*** Block opens ***
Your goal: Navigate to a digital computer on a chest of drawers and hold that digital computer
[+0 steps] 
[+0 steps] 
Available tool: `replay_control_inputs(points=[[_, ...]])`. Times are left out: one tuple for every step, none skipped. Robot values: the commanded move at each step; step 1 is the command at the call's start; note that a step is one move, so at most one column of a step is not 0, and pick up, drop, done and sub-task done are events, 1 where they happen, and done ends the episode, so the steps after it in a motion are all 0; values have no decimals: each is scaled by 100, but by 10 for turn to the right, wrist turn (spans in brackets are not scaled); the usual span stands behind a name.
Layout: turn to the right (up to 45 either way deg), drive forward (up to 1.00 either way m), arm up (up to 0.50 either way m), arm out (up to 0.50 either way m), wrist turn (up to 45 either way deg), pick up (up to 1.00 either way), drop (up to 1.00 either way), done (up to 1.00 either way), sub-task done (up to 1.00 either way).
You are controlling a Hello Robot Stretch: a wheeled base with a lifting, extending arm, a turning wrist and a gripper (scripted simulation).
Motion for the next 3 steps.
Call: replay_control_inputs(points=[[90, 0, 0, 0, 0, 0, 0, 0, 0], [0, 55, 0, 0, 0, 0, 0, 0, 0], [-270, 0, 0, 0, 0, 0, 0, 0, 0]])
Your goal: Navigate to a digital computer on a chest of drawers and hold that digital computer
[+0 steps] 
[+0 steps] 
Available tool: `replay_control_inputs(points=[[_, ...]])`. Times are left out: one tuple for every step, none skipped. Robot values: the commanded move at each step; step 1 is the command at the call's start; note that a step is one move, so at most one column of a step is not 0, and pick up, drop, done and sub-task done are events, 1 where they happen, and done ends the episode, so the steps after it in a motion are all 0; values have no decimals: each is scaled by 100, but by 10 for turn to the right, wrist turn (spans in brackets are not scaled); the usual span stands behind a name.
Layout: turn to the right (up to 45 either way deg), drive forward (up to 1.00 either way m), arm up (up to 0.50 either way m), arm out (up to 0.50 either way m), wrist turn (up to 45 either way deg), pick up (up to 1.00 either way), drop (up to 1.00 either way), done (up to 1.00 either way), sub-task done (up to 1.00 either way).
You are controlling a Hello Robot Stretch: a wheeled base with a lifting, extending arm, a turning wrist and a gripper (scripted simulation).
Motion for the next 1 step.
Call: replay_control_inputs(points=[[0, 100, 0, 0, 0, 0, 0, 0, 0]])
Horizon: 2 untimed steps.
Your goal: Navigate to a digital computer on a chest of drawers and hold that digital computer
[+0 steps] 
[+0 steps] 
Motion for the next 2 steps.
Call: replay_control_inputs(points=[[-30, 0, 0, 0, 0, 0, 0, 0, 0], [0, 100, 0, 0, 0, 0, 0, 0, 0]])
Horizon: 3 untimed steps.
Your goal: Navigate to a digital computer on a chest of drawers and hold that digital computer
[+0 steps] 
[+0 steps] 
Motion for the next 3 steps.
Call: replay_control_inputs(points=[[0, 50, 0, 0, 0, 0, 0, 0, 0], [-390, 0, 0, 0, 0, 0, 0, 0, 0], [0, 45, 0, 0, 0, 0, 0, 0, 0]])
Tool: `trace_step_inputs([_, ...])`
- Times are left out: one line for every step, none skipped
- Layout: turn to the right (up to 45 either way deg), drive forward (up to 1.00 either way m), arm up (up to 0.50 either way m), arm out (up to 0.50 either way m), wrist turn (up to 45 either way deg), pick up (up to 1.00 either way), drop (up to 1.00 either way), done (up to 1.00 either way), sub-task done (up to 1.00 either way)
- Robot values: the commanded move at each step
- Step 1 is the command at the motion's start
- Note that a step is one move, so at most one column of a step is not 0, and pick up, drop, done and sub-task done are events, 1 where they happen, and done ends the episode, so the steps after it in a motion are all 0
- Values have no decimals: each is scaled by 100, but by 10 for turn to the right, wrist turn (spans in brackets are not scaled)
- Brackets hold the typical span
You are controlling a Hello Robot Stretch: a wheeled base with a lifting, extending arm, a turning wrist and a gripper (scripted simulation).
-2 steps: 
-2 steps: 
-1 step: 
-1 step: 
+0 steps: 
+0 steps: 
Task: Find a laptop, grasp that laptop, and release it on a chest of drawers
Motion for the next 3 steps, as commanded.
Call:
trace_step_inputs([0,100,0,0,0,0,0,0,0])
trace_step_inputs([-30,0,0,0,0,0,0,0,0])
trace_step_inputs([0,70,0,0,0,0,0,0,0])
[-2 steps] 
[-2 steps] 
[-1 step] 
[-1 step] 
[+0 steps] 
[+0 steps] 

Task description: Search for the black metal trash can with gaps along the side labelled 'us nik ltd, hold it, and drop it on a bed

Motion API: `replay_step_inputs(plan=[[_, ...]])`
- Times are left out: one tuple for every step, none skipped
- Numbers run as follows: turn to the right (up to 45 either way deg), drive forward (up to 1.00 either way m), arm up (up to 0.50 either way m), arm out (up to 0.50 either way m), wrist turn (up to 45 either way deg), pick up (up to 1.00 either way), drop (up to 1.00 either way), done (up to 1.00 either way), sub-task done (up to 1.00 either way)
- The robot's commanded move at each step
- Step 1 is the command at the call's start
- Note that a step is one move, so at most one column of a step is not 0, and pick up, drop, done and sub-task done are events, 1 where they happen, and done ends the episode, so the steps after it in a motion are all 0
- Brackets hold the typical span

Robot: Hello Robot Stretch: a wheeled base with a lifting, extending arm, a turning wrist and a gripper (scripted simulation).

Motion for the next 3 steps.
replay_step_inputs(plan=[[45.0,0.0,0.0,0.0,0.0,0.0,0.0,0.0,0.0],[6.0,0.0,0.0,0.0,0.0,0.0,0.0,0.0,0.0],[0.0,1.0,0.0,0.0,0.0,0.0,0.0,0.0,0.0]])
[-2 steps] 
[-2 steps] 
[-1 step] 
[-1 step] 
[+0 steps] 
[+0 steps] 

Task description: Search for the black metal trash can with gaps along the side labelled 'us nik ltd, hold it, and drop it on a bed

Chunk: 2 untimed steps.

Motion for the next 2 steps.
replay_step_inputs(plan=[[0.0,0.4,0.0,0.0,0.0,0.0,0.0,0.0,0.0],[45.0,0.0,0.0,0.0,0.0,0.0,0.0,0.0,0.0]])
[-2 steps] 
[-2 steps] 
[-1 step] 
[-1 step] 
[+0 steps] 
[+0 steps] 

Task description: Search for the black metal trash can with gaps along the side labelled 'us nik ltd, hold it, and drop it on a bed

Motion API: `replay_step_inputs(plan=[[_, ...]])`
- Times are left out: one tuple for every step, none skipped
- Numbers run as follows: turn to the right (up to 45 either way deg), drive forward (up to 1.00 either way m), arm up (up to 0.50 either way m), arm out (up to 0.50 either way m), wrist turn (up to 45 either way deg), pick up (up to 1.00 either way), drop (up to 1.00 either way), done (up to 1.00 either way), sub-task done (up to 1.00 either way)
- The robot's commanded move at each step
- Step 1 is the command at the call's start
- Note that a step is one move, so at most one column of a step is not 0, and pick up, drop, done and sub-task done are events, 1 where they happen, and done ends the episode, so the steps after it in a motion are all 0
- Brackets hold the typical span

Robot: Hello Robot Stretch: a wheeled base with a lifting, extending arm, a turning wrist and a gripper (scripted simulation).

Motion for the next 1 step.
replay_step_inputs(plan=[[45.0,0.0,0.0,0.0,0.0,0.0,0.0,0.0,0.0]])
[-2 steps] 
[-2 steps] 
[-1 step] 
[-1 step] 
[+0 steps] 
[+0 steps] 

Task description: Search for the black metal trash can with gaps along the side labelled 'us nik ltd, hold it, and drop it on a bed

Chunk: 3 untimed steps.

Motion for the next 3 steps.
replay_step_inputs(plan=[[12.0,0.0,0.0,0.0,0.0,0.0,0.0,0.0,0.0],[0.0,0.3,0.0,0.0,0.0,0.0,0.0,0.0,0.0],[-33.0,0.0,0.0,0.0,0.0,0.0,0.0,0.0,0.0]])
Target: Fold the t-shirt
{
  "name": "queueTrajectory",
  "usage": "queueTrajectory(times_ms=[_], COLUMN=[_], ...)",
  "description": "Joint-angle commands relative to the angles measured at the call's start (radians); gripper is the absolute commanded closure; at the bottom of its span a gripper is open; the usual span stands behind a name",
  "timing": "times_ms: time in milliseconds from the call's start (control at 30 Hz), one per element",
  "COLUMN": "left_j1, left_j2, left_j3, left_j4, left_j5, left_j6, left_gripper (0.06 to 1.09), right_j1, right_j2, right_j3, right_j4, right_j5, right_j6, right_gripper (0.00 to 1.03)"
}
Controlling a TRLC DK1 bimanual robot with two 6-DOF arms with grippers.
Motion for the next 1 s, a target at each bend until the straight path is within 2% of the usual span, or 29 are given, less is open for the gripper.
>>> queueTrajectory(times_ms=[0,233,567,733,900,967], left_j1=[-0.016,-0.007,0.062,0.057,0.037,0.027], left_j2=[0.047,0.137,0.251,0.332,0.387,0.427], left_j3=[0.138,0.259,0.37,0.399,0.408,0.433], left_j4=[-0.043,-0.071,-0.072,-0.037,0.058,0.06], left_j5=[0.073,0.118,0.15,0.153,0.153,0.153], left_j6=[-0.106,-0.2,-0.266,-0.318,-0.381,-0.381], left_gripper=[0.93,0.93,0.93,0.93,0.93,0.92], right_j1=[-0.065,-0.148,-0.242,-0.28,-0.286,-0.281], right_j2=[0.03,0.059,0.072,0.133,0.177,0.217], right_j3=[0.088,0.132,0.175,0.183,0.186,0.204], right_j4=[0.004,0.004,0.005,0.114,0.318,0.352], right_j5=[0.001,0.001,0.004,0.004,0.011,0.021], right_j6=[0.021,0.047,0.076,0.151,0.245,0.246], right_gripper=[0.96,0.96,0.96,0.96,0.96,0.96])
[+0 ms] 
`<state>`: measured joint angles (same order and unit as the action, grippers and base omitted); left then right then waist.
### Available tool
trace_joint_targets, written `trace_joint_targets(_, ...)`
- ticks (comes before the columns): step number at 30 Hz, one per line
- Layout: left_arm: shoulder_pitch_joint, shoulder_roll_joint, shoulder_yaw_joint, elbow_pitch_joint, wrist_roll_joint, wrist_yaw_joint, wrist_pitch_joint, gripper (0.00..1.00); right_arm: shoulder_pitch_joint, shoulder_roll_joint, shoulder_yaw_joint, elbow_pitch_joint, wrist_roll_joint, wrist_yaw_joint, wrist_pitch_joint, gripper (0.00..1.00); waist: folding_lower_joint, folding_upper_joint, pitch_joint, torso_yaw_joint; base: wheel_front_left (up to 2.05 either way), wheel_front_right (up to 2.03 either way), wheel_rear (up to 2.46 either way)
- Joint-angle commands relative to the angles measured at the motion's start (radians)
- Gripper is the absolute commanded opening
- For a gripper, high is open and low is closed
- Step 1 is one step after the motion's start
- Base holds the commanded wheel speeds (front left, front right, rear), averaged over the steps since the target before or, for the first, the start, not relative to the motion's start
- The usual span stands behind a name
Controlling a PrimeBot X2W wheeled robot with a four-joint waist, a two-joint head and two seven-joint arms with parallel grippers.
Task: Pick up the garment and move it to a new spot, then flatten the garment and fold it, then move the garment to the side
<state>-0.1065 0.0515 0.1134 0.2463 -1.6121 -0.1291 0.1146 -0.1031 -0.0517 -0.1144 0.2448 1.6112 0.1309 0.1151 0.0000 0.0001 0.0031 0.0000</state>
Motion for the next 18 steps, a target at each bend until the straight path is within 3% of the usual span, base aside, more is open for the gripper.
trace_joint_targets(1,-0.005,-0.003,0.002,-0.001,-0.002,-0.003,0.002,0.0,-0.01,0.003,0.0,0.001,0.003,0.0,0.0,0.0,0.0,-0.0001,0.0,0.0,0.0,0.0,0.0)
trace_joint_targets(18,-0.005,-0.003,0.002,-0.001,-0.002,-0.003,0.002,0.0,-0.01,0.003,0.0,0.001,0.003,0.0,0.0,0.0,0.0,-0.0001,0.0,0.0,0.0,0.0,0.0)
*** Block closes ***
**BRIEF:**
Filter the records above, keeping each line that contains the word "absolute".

**EXERCISE OUTPUT:**
  "description": "Joint-angle commands relative to the angles measured at the call's start (radians); gripper is the absolute commanded closure; at the bottom of its span a gripper is open; the usual span stands behind a name",
- Gripper is the absolute commanded opening

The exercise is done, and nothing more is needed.